UC Riverside bioengineering professor Giulia Palermo has won a prestigious 2023 Sloan Research Fellowship to support her work in computational bioengineering.
Awarded by the New York-based Alfred P. Sloan Foundation, the fellowship comes with $75,000 that she can use flexibly over two years to advance her research. Palermo leads a computational bioengineering group that conducts biophysical studies of gene editing tools.
Sloan fellowships support the work of early-career scholars doing the most promising scientific research of the day.
"Sloan Research fellows are shining examples of innovative and impactful research,” said Adam F. Falk, president of the Alfred P. Sloan Foundation. “We are thrilled to support their groundbreaking work and we look forward to following their continued success."

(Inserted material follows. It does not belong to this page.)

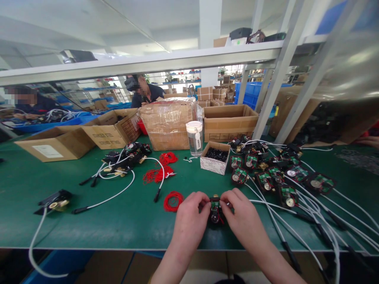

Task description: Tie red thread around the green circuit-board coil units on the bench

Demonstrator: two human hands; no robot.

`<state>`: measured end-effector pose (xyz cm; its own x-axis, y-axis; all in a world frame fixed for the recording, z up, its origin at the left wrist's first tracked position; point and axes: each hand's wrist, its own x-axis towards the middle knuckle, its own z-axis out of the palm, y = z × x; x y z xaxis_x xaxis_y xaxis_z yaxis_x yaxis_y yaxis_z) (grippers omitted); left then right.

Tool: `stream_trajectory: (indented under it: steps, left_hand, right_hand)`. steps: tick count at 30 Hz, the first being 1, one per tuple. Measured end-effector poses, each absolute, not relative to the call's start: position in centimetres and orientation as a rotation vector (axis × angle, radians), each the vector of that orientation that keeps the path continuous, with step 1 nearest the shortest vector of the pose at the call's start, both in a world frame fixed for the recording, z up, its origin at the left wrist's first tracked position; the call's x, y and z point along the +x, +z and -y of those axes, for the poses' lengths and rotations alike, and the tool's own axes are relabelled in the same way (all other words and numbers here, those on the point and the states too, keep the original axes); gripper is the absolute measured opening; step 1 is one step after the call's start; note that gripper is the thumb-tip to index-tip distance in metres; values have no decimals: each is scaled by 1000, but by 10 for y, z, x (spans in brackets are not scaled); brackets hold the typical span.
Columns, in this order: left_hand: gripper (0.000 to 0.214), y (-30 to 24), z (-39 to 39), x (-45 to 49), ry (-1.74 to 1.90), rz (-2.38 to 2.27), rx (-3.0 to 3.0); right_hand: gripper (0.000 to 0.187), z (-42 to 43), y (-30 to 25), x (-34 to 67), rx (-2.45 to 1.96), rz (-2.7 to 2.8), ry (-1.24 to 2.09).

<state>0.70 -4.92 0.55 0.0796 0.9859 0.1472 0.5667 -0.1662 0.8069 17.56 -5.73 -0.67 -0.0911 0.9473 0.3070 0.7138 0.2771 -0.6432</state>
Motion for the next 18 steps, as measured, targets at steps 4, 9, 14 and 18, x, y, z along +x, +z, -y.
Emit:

Palermo’s research group uses computer simulations to study new genome editing systems that are transforming life sciences. This research interfaces computational biophysics with structural biology, chemistry, and biochemistry to clarify the mechanistic action of biological systems of key importance, emerging genome editing technologies, and directed evolution strategies.
A native of Italy, Palermo earned her Ph.D. in 2013 from the Italian Institute of Technology, working in the group of Marco De Vivo. She served as a postdoctoral scientist at the Swiss Federal Institute of Technology Lausanne (EPFL) for two years. In 2016, she was awarded a Swiss National Science Foundation post-doctoral fellowship to conduct research at UC San Diego, where she specialized in novel multiscale methods enabling the study of increasingly realistic biological systems.
Palermo joined UCR’s faculty in 2018.